MATERIAL PROVIDED »
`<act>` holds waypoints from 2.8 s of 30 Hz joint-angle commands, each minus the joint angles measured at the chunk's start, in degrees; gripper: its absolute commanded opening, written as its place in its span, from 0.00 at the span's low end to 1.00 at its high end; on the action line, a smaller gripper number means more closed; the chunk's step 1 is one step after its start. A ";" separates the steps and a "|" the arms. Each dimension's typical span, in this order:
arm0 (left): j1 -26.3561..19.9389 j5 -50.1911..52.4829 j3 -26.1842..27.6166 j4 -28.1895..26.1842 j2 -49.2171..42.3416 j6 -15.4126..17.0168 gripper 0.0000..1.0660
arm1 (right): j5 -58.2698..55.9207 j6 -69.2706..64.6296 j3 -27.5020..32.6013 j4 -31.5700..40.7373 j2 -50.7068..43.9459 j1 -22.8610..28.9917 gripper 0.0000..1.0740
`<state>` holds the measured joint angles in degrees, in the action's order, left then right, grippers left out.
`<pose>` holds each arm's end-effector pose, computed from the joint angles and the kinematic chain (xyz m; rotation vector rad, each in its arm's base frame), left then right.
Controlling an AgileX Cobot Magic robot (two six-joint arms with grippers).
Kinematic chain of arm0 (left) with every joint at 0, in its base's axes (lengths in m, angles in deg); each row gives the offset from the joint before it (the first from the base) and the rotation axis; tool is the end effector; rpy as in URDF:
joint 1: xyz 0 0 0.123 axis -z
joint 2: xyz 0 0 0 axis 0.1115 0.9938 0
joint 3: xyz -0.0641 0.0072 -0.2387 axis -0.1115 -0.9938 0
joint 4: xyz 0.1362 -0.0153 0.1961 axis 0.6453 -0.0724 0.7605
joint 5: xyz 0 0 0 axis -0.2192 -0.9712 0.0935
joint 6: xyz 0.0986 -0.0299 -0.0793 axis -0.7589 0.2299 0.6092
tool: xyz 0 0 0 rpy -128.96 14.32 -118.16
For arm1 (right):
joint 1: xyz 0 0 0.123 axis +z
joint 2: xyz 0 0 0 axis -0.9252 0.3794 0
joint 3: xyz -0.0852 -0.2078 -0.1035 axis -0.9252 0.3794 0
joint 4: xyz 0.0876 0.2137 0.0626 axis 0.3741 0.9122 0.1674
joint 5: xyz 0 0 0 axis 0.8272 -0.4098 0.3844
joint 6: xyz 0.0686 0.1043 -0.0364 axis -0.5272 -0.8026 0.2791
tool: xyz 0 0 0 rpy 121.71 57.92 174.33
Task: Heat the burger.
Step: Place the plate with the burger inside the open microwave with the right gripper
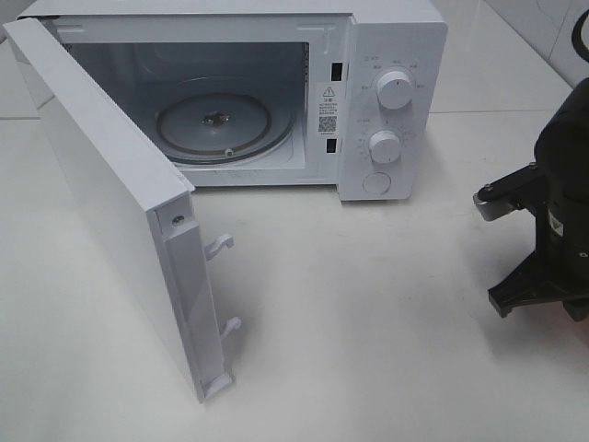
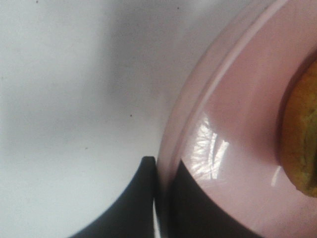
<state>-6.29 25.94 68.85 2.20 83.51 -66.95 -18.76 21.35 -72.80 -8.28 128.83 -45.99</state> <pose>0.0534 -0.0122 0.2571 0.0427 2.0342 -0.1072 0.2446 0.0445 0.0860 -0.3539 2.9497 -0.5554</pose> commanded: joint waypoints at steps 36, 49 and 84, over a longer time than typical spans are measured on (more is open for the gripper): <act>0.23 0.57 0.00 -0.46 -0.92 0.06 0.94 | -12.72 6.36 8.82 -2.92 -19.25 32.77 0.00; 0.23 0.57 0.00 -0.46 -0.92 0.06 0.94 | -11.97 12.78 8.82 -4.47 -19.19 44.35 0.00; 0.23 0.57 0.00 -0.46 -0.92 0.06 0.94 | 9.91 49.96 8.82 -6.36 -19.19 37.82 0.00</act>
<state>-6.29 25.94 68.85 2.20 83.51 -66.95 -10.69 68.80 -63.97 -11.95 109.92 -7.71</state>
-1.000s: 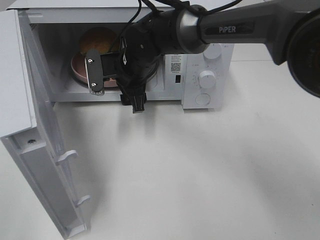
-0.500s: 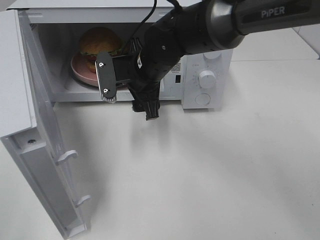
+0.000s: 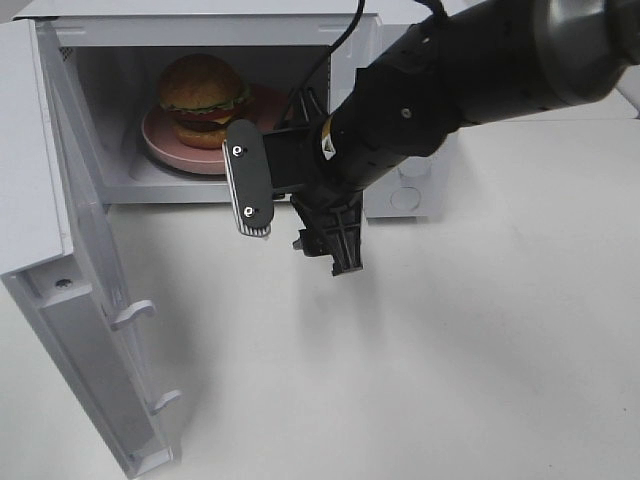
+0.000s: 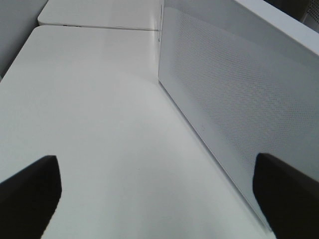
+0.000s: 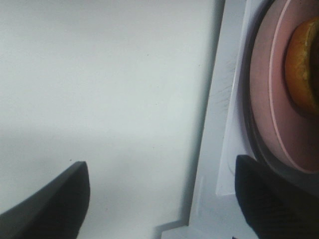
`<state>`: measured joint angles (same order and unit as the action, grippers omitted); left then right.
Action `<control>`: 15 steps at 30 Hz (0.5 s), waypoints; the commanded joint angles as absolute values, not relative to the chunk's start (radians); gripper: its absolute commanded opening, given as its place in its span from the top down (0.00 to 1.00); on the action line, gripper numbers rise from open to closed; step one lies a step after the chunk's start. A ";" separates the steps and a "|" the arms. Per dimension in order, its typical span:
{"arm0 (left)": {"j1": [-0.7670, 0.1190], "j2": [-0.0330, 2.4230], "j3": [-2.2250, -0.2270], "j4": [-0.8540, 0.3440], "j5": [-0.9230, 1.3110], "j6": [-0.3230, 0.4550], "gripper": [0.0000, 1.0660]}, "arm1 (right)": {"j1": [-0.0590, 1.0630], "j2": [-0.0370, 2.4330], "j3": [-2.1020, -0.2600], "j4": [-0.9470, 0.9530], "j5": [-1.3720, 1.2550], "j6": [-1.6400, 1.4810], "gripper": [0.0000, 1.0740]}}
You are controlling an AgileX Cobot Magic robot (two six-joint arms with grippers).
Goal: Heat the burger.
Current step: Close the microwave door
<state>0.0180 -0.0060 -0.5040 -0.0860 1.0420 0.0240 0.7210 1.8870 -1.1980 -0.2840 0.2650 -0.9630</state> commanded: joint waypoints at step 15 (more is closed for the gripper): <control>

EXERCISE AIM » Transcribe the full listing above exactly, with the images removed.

SOLUTION TO THE PROBLEM »
`<act>` holds waypoints from 2.8 s of 30 Hz joint-angle commands, each minus the joint angles measured at the chunk's start, in degrees; gripper: its absolute commanded opening, written as its place in its span, from 0.00 at the span's low end to 1.00 at its high end; on the action line, a smaller gripper number means more closed; the chunk's step 1 is one step after its start. A ";" separates the steps and a "|" the arms. Each dimension's typical span, in this order:
arm0 (left): j1 -26.3561..19.9389 j5 -50.1911..52.4829 j3 -26.1842..27.6166 j4 -28.1895..26.1842 j2 -49.2171..42.3416 j6 -15.4126..17.0168 gripper 0.0000..1.0660
arm1 (right): j5 -58.2698..55.9207 j6 -69.2706..64.6296 j3 -27.5020..32.6013 j4 -31.5700..40.7373 j2 -50.7068..43.9459 j1 -22.8610..28.9917 gripper 0.0000..1.0740
`<state>` holds the measured joint angles in degrees, in the action's order, left then right, grippers left out.
`<pose>` holds each arm's end-effector pose, computed from the joint angles and the kinematic chain (xyz m; rotation vector rad, each in its arm's base frame), left then right.
Controlling an AgileX Cobot Magic robot (two six-joint arms with grippers).
Kinematic chain of arm0 (left) with every joint at 0, in its base's axes (lengths in m, angles in deg); each row gives the offset from the joint before it (the first from the base) and the rotation axis; tool is the end effector; rpy as in URDF:
joint 1: xyz 0 0 0.123 axis -z
joint 2: xyz 0 0 0 axis 0.1115 0.9938 0
joint 3: xyz -0.0641 0.0072 -0.2387 axis -0.1115 -0.9938 0
joint 4: xyz 0.1362 -0.0153 0.1961 axis 0.6453 -0.0724 0.7605
joint 5: xyz 0 0 0 axis -0.2192 -0.9712 0.0935
joint 6: xyz 0.0986 -0.0299 -0.0793 axis -0.7589 0.2299 0.6092
tool: xyz 0 0 0 rpy -128.96 14.32 -118.16
For arm1 (right):
joint 1: xyz 0 0 0.123 axis +z
joint 2: xyz 0 0 0 axis -0.9252 0.3794 0
joint 3: xyz -0.0852 -0.2078 -0.1035 axis -0.9252 0.3794 0
joint 4: xyz 0.0876 0.2137 0.0626 axis 0.3741 0.9122 0.1674
joint 5: xyz 0 0 0 axis 0.8272 -0.4098 0.3844
joint 6: xyz 0.0686 0.1043 -0.0364 axis -0.5272 -0.8026 0.2791
tool: xyz 0 0 0 rpy 121.71 57.92 174.33
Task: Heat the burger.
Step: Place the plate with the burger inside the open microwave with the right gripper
<state>-6.29 25.94 68.85 2.20 83.51 -66.95 -18.76 21.35 -72.80 -8.28 128.83 -45.99</state> <pose>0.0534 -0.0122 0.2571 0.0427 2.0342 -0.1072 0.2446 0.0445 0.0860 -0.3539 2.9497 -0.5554</pose> commanded: joint waypoints at steps 36, 49 and 84, over a longer time than typical spans are measured on (more is open for the gripper): <act>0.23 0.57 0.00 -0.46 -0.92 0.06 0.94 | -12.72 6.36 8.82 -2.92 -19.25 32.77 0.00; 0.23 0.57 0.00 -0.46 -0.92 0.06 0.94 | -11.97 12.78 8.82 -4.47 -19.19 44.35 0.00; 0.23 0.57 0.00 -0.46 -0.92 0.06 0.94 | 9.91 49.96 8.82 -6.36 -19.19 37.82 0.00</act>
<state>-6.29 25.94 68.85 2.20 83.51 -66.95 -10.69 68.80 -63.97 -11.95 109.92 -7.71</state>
-1.000s: 
-0.500s: 
+0.000s: 
+0.000s: 
+0.000s: 
`<state>`: measured joint angles (same order and unit as the action, grippers omitted); left then right.
Action `<control>`: 15 steps at 30 Hz (0.5 s), waypoints; the commanded joint angles as absolute values, not relative to the chunk's start (radians); gripper: its absolute commanded opening, given as its place in its span from the top down (0.00 to 1.00); on the action line, gripper numbers rise from open to closed; step one lies a step after the chunk's start. A ";" separates the steps and a "|" the arms. Per dimension in order, its typical span:
{"arm0 (left)": {"j1": [-0.7670, 0.1190], "j2": [-0.0330, 2.4230], "j3": [-2.2250, -0.2270], "j4": [-0.8540, 0.3440], "j5": [-0.9230, 1.3110], "j6": [-0.3230, 0.4550], "gripper": [0.0000, 1.0660]}, "arm1 (right)": {"j1": [-0.0590, 1.0630], "j2": [-0.0370, 2.4330], "j3": [-2.1020, -0.2600], "j4": [-0.9470, 0.9530], "j5": [-1.3720, 1.2550], "j6": [-1.6400, 1.4810], "gripper": [0.0000, 1.0740]}}
You are controlling an AgileX Cobot Magic robot (two six-joint arms with grippers).
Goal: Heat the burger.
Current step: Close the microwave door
<state>0.0180 -0.0060 -0.5040 -0.0860 1.0420 0.0240 0.7210 1.8870 -1.1980 -0.2840 0.2650 -0.9630</state> commanded: joint waypoints at step 15 (more is closed for the gripper): <control>

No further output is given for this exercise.